The results are shown in Table 1, and it was confirmed that Examples 1 to 8 were smaller in variation in plate thickness than Comparative Examples 1 to 4 and were good. Further, as for moldability, Example 1 having a melt viscosity at 130 ° C. in the range of 300 to 800 poises
6 were better than those of Examples 7 and 8.

[0035]

[Table 1]

[0036]

According to the method for manufacturing a laminated board with an inner layer circuit of the present invention, in order to reduce the difference in resin flow between the first prepreg and the second prepreg, the method for manufacturing a laminated board with an inner layer circuit according to the present invention The difference in plate thickness between the laminated plate with an inner layer circuit manufactured at a position in contact with the plate and the laminated plate with an inner layer circuit manufactured at a position not in contact with the heating plate becomes small.

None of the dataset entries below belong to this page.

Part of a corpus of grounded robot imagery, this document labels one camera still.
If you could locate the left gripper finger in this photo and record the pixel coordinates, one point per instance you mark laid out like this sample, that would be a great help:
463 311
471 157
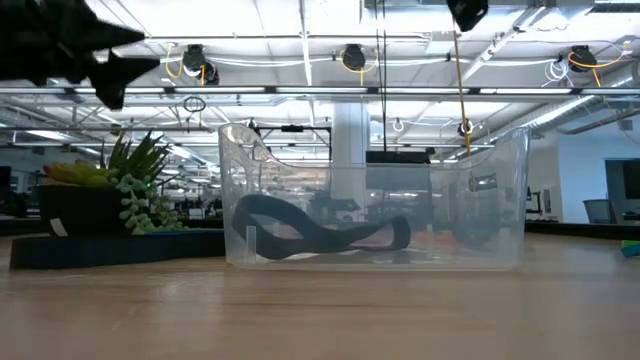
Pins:
105 35
112 80

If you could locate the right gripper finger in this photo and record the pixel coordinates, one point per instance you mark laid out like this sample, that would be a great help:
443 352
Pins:
467 12

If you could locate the clear plastic bin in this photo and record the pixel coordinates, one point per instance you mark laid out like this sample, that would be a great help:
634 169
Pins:
240 150

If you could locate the wide black rubber band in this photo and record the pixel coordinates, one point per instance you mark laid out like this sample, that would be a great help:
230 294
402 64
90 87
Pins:
115 250
325 242

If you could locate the small round hanging reel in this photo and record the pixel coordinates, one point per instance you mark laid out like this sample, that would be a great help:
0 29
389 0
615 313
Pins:
459 129

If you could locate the potted artificial succulent plant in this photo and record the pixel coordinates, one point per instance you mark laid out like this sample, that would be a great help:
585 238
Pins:
80 210

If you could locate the white building column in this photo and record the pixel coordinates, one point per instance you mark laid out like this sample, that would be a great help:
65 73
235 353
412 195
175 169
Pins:
350 130

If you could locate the small black monitor on stand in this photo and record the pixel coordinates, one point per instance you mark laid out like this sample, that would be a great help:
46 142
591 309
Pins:
530 194

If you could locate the silver ventilation duct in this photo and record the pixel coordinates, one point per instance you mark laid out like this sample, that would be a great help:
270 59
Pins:
565 111

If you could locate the long ceiling light rail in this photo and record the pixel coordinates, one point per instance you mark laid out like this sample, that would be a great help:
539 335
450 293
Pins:
320 90

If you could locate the black overhead camera rig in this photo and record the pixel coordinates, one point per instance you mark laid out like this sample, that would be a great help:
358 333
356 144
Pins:
292 128

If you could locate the dark wall screen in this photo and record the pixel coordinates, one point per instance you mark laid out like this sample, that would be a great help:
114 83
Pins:
631 180

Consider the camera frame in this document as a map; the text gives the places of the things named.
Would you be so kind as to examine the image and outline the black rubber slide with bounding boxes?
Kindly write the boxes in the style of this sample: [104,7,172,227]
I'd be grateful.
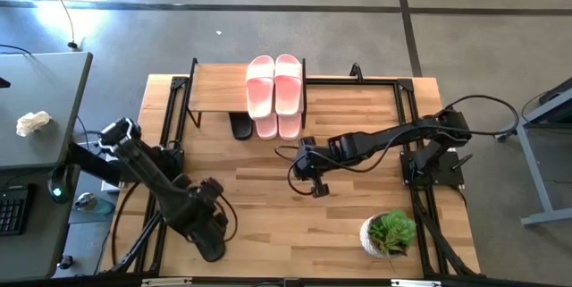
[228,111,255,141]
[189,226,227,264]

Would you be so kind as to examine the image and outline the grey metal side table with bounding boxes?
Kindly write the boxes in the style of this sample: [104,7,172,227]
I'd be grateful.
[493,76,572,228]

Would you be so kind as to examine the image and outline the grey computer mouse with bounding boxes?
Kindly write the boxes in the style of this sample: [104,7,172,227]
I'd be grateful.
[73,191,99,212]

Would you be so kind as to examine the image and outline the green plant in patterned pot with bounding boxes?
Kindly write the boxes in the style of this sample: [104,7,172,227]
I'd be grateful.
[359,208,418,260]

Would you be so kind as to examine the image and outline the black puck with indicator light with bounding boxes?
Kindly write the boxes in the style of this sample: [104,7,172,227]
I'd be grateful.
[46,164,82,205]

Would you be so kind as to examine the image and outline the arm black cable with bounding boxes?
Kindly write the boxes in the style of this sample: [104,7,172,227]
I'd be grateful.
[273,94,520,198]
[75,114,240,244]

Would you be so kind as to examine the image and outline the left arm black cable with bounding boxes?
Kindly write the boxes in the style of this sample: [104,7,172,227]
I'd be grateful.
[75,114,240,244]

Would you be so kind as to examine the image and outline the grey desk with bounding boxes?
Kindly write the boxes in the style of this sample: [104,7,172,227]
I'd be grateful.
[0,51,94,282]

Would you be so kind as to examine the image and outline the black keyboard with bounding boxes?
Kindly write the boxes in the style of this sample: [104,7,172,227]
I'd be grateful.
[0,183,30,238]

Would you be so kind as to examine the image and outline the wooden shelf with black legs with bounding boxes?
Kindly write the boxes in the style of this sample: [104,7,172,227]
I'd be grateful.
[185,57,308,131]

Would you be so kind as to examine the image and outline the black table clamp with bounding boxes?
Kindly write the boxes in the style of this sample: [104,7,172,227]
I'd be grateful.
[349,62,366,83]

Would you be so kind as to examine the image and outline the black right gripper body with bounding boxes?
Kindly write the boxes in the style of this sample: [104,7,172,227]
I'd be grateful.
[292,136,334,185]

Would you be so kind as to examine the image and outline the crumpled white paper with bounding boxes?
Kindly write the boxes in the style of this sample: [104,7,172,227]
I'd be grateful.
[15,110,53,139]

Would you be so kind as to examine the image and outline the thin floor cable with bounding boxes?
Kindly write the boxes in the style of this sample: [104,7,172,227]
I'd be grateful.
[34,0,80,51]

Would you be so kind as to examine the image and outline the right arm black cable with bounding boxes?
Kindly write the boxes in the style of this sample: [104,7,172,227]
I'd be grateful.
[273,94,520,198]

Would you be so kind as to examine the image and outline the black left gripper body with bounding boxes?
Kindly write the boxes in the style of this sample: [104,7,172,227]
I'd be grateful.
[178,178,229,241]

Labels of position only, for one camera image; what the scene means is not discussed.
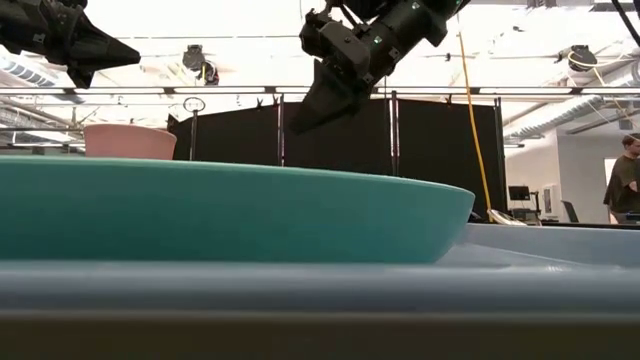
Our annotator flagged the black ceiling-hung device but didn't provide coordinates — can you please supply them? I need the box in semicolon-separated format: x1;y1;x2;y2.
181;43;221;87
556;44;599;74

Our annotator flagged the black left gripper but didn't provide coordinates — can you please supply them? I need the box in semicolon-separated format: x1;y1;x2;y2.
0;0;143;91

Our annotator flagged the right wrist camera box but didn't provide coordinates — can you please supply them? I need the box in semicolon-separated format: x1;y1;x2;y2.
299;8;372;77

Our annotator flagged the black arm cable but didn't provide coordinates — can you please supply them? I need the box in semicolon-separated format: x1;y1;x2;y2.
610;0;640;49

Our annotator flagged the black partition screen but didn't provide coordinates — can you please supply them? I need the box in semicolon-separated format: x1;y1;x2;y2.
166;97;507;224

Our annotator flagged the ring-topped black post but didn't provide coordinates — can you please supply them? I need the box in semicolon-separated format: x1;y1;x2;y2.
182;96;207;162

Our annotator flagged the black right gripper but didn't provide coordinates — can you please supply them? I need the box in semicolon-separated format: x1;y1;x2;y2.
289;1;449;136

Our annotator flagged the person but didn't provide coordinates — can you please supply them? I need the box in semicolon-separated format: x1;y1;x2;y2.
602;133;640;225

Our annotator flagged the blue plastic tray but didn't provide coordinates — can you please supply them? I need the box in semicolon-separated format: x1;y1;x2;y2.
0;222;640;314

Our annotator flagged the yellow hanging cable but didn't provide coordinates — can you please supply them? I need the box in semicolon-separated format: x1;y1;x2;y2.
456;14;495;214

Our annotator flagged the teal plastic plate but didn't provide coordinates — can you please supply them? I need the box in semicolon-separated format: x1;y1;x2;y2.
0;154;477;265

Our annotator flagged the pink plastic cup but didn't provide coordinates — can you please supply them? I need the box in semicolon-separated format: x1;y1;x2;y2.
83;123;178;162

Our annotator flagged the silver ventilation duct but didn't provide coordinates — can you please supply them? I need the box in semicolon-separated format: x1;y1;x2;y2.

According to the method for manufacturing a laminated board with an inner layer circuit according to a third aspect of the present invention, in addition to the above effects, bubbles are less likely to remain in the recesses between the circuits.

Claims (3)

[Claims] 1. A laminated body is formed by laminating a circuit-formed substrate and a prepreg in which a base material is impregnated with a thermosetting resin,
In the method for producing a laminated board with an inner layer circuit, which is produced by stacking three or more of the laminated bodies to form a laminated body, and sandwiching the laminated body between hot plates to heat and pressurize the laminated body, The melt viscosity of the prepreg used for the laminate in contact with the hot plate at 130 ° C., and the prepreg 130 used for the laminate other than the laminate in contact with the hot plate among the laminates in the laminate.
The method for producing a laminated board with an inner layer circuit, characterized in that the ratio of melt viscosities at ° C is 1: 1.2 to 1.5. 2. The method for producing a laminated board with an inner layer circuit according to claim 1, wherein the prepreg is a glass cloth impregnated with an epoxy resin composition. 3. The melt viscosity at 130 ° C. of the prepreg used for the laminate in contact with the hot plate and the prepreg used for laminates other than the laminate in contact with the hot plate is 300 to 800 poises. A method for producing a laminated board with an inner layer circuit according to the description.